When Responders return to their home country, they may be concerned about going home and transferring the infection to family members. They may wish to know if it’s possible for their company to accommodate them elsewhere to isolate from their families and avoid passing on an infection. This will be especially important if living with vulnerable family members.

My Accomodation

In-Country Quarantine

With the uncertainty around in-country quarantine Responders may be concerned about how long they may need to quarantine and what the quarantine facilities would be like for the duration of their stay (food, room size, broadband availability, security, temperature checks, infection testing turnaround etc.).
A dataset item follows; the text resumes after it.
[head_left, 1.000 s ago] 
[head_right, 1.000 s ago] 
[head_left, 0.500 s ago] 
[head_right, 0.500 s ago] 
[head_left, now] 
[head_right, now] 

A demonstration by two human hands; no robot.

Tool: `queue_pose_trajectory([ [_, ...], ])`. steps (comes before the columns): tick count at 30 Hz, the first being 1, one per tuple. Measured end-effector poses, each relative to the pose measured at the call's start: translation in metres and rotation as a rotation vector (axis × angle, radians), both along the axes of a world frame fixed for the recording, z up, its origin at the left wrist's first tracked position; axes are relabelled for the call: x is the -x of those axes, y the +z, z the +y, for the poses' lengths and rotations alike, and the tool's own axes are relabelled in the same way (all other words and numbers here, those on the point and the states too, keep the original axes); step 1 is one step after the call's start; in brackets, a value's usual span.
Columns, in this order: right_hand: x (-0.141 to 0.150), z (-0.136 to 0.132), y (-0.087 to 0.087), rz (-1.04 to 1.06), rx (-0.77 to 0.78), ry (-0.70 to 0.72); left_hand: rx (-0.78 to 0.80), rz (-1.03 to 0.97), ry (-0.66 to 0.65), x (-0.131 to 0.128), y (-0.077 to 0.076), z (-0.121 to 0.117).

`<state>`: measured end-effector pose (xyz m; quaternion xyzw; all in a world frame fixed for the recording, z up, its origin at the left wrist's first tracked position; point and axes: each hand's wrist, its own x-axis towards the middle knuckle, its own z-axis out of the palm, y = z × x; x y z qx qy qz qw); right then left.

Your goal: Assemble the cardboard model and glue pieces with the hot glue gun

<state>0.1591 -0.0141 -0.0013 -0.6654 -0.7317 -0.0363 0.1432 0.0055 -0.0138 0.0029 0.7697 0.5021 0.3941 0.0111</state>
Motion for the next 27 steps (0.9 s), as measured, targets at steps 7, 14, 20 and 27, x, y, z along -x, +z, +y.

Responders may be concerned about infection controls at the accommodation, specifically the level of cleaning in the rooms and common areas and who conducts the cleaning i.e. if it’s a third-party cleaning company, are they subject to the same controls as an inhouse provider? There may be more confidence with larger chain hotels and less confidence with smaller independent hotels or hotels in higher risk locations. A brief to Responders could include a description of the cleaning procedures with the assurance that accommodation will meet appropriate cleaning standards. It would be proactive to state that as with the safety culture, Responders can at any time stop and say they are not happy with the setup. It would be worth considering that there may be cases where a smaller team is sent in advance to ground-truth and verify ahead of other responders mobilising

My Rotation

Time away from home

Due to potential in-country and home quarantine periods Responders may spend longer away from home than normal on a spill i.e. 14 days in-country quarantine, 14-21 days infield and then potentially 14 days in home country quarantine (not at home) = 42- 49 days. Responders maybe concerned about the length of time away from home so it may be advisable to highlight potential rotation times with Responders in advance so they can consider how long they are willing to spend away and discuss it with their families.